Start of Block
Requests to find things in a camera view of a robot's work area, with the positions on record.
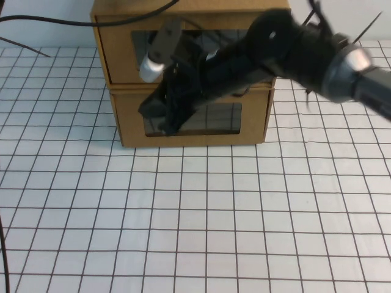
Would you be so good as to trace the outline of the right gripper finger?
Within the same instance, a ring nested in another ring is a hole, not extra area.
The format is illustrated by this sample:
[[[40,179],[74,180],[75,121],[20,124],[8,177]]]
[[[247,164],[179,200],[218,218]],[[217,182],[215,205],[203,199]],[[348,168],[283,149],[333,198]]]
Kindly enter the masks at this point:
[[[166,117],[169,111],[170,96],[167,82],[161,82],[139,106],[139,113],[146,119]]]
[[[158,129],[165,136],[174,136],[195,114],[192,96],[169,94],[166,99],[166,114]]]

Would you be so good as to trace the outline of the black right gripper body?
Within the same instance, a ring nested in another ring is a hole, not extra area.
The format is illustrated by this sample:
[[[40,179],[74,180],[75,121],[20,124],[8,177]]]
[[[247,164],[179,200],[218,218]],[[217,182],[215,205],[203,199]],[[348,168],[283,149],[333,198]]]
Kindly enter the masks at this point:
[[[166,107],[196,109],[220,97],[269,81],[273,74],[253,61],[246,34],[214,52],[204,50],[188,34],[180,37],[179,52],[166,70]]]

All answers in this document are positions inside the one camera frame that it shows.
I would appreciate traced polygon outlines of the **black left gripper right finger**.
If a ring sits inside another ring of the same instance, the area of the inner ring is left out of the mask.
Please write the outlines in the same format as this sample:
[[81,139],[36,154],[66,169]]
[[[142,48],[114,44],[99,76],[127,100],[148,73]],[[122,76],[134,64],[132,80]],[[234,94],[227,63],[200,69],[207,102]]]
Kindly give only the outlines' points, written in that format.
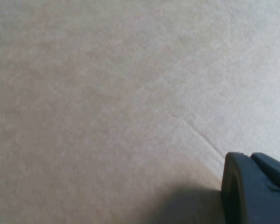
[[258,165],[271,182],[280,188],[280,161],[264,153],[253,153],[251,159]]

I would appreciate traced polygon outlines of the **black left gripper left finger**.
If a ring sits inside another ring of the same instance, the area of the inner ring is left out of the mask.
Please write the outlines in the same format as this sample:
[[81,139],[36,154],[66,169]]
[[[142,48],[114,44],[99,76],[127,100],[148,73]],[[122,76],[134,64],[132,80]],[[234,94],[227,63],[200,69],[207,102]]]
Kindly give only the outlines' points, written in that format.
[[280,224],[280,188],[251,156],[226,154],[221,197],[228,224]]

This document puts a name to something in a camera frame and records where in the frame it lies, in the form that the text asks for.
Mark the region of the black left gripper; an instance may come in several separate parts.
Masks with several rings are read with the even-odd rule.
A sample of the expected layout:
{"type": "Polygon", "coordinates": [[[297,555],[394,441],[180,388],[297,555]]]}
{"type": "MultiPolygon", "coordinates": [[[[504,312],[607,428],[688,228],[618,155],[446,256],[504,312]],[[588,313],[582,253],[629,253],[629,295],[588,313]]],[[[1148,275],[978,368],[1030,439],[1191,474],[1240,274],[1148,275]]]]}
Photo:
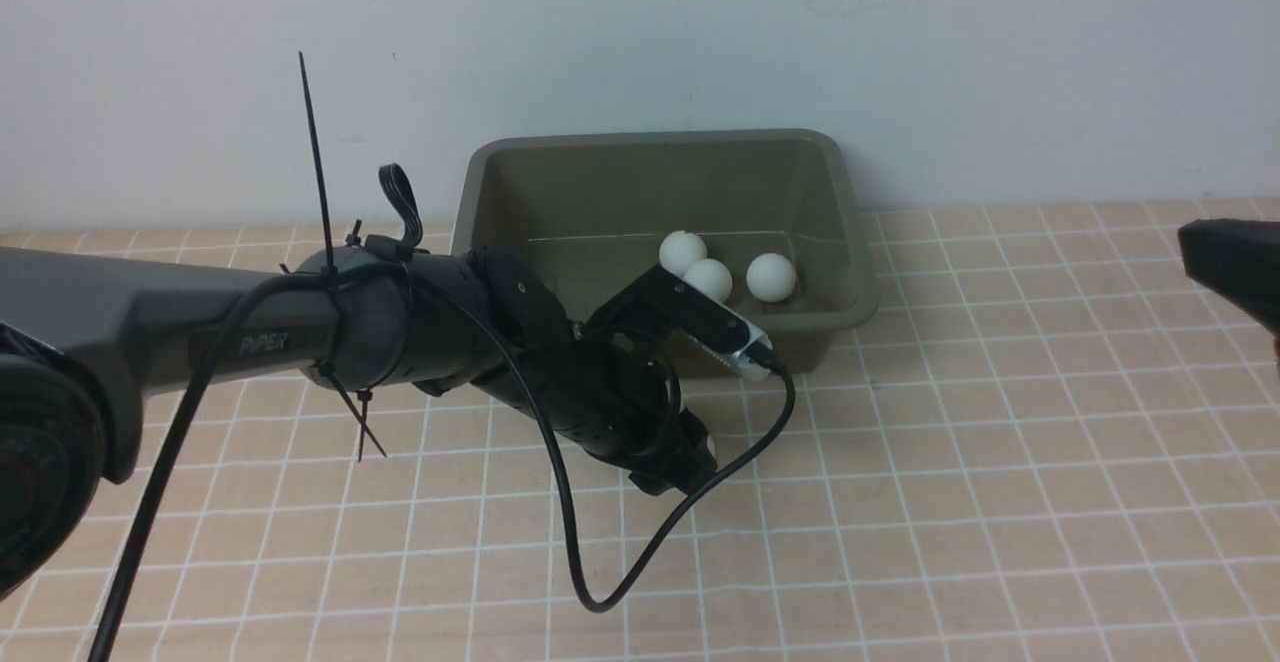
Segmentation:
{"type": "Polygon", "coordinates": [[[532,323],[509,338],[518,362],[502,360],[471,383],[590,456],[632,471],[646,496],[691,496],[718,471],[704,447],[705,424],[669,396],[669,366],[632,352],[627,337],[608,338],[572,323],[532,323]],[[655,472],[655,478],[643,472],[655,472]]]}

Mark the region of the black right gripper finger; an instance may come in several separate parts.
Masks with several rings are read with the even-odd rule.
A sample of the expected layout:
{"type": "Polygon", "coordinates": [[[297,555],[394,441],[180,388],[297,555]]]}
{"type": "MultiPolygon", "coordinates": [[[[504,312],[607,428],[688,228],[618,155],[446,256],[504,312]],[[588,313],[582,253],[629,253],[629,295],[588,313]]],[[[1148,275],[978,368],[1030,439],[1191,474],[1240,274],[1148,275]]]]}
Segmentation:
{"type": "Polygon", "coordinates": [[[1279,337],[1279,223],[1199,219],[1178,230],[1185,275],[1279,337]]]}

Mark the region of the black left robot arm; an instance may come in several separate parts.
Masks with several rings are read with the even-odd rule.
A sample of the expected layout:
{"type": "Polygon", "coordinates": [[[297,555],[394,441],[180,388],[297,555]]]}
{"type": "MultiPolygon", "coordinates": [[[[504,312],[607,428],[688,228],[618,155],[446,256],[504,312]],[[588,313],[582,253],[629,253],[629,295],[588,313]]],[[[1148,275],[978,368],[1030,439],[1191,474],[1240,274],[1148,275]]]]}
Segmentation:
{"type": "Polygon", "coordinates": [[[4,595],[65,543],[101,480],[132,475],[146,401],[201,379],[472,385],[543,414],[650,496],[714,475],[705,428],[653,356],[672,330],[717,352],[744,343],[727,309],[653,266],[576,323],[513,248],[428,252],[402,166],[379,181],[404,236],[352,234],[293,271],[3,248],[4,595]]]}

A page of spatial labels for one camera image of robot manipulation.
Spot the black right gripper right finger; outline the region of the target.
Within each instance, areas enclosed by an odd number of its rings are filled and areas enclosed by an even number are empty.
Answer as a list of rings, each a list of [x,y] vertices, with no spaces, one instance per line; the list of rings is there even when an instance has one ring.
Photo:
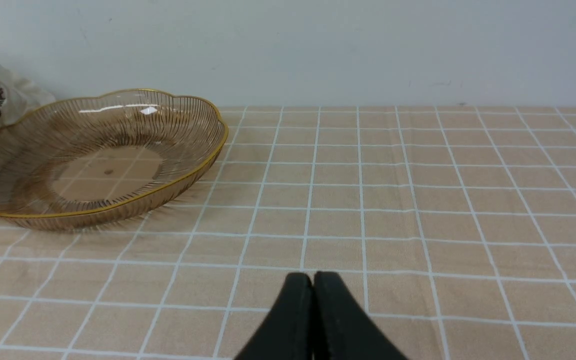
[[[341,276],[318,271],[313,278],[315,360],[406,360],[352,296]]]

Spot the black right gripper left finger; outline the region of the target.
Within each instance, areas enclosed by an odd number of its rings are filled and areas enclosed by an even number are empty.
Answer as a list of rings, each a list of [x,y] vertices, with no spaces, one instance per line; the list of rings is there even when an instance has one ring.
[[[311,360],[312,284],[304,273],[289,273],[269,312],[236,360]]]

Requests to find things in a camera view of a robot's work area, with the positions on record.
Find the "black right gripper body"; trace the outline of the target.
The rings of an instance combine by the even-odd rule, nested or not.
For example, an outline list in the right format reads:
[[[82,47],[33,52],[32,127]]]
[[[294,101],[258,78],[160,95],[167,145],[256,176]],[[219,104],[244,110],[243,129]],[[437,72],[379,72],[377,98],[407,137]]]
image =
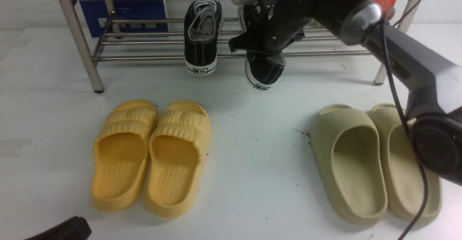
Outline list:
[[[231,52],[243,50],[263,55],[281,52],[301,37],[311,19],[319,22],[348,46],[360,44],[365,28],[353,22],[365,8],[365,0],[232,0],[237,5],[257,2],[263,9],[243,34],[229,40]]]

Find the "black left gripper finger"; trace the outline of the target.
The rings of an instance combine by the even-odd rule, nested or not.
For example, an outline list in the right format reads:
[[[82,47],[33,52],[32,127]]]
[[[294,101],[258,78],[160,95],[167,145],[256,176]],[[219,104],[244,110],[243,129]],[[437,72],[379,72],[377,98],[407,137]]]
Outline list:
[[[28,240],[87,240],[91,233],[87,220],[74,216]]]

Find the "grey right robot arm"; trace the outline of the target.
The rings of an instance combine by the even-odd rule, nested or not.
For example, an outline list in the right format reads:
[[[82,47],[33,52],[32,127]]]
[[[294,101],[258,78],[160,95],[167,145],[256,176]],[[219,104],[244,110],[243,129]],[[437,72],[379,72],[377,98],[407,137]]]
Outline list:
[[[232,0],[261,16],[229,41],[231,52],[273,56],[302,37],[314,19],[343,44],[361,45],[409,90],[406,120],[418,161],[461,185],[461,67],[391,26],[373,0]]]

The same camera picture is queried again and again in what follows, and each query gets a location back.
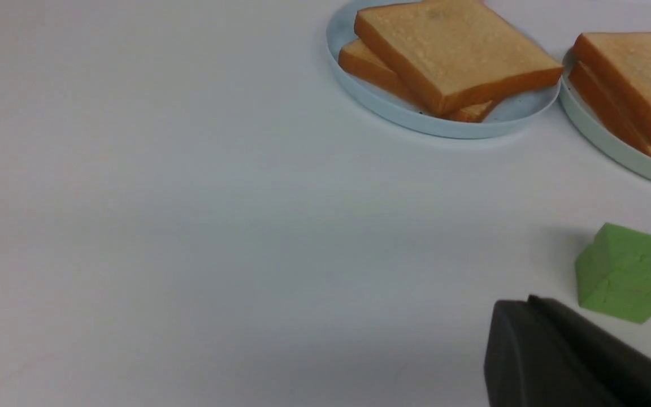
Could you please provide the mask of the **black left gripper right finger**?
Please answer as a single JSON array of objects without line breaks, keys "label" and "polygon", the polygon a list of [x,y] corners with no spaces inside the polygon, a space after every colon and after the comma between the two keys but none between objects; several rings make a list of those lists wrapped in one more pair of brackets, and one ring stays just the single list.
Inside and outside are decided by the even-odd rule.
[{"label": "black left gripper right finger", "polygon": [[625,406],[651,406],[651,358],[553,298],[530,295],[576,359]]}]

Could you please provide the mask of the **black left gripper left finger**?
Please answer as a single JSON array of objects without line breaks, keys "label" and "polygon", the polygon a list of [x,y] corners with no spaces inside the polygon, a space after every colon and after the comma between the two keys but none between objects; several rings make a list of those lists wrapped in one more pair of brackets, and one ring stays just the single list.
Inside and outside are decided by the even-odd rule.
[{"label": "black left gripper left finger", "polygon": [[493,306],[484,362],[491,406],[624,406],[527,302]]}]

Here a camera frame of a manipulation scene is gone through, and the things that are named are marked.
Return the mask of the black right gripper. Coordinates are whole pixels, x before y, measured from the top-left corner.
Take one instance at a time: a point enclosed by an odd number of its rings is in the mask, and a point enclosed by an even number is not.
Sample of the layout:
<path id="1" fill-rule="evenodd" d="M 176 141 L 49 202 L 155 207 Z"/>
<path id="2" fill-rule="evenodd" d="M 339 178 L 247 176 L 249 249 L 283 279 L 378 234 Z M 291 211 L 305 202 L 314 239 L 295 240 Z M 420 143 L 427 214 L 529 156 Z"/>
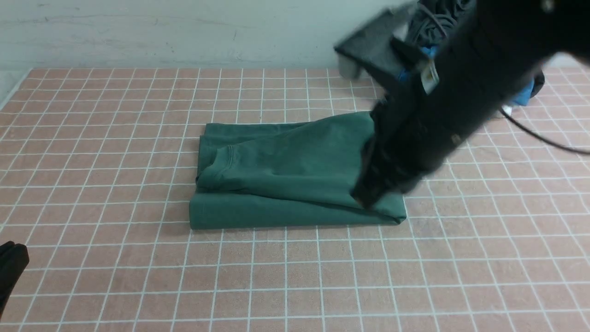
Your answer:
<path id="1" fill-rule="evenodd" d="M 372 209 L 389 193 L 405 194 L 438 170 L 466 140 L 466 97 L 460 89 L 396 88 L 371 111 L 374 134 L 362 150 L 351 197 Z"/>

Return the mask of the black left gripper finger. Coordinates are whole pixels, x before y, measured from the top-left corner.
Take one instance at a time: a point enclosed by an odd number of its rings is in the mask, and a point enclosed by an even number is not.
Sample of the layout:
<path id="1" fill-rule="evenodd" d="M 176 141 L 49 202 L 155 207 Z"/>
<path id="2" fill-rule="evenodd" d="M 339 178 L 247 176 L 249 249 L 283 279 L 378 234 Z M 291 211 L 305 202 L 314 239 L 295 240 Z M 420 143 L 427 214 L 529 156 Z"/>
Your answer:
<path id="1" fill-rule="evenodd" d="M 29 262 L 28 249 L 24 244 L 9 240 L 0 246 L 0 314 L 6 309 L 13 288 Z"/>

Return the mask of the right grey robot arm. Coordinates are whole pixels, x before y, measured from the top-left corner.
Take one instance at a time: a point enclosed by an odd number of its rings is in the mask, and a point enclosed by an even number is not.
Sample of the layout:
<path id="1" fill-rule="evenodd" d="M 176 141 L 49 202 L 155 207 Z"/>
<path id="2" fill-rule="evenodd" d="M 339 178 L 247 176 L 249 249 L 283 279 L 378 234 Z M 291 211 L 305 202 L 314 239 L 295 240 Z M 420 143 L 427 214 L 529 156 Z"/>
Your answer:
<path id="1" fill-rule="evenodd" d="M 558 53 L 589 63 L 587 0 L 479 0 L 430 57 L 394 36 L 351 54 L 386 91 L 351 196 L 405 194 Z"/>

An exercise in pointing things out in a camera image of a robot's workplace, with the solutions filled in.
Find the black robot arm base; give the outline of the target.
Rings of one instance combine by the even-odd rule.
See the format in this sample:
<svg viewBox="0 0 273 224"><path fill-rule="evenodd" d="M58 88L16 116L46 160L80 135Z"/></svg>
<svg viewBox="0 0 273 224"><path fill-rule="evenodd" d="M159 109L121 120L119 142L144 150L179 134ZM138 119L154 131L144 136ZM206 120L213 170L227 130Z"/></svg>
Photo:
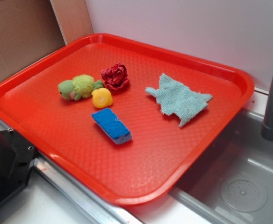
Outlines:
<svg viewBox="0 0 273 224"><path fill-rule="evenodd" d="M27 187L36 154L17 131L0 131L0 207Z"/></svg>

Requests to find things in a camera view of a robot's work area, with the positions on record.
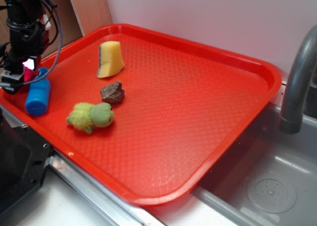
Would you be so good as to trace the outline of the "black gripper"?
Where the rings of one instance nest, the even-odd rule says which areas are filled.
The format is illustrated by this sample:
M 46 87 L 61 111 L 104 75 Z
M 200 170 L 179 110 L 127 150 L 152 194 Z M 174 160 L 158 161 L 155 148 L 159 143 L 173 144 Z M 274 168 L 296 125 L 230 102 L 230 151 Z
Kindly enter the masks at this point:
M 9 27 L 9 51 L 3 54 L 4 70 L 0 75 L 0 87 L 8 94 L 16 94 L 24 86 L 24 67 L 35 71 L 40 56 L 50 45 L 46 24 L 33 21 L 24 24 L 6 21 Z

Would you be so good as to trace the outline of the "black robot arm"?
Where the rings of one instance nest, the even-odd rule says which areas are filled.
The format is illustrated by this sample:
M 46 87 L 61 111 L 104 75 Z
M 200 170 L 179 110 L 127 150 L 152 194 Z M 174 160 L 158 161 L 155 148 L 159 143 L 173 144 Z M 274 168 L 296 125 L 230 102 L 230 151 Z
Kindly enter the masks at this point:
M 24 83 L 24 62 L 39 57 L 49 46 L 49 32 L 44 23 L 41 0 L 4 0 L 7 10 L 9 41 L 0 46 L 0 86 L 8 94 L 16 94 Z

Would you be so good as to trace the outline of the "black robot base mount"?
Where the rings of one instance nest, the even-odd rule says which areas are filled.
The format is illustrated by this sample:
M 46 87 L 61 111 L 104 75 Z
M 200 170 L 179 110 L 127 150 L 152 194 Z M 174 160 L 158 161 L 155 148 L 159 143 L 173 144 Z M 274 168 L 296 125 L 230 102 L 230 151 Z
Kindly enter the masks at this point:
M 0 110 L 0 217 L 38 191 L 52 154 L 51 144 L 30 127 L 12 127 Z
End of Block
### TASK TO CARRY OUT
Look through the entries above. Extract each line with the word "separate".

### THE ANSWER
Mark the region of the black left gripper; an instance may come in several separate parts.
Mark the region of the black right gripper finger; an instance may come in several separate parts.
Mark the region of the black left robot arm; an instance may come in several separate parts.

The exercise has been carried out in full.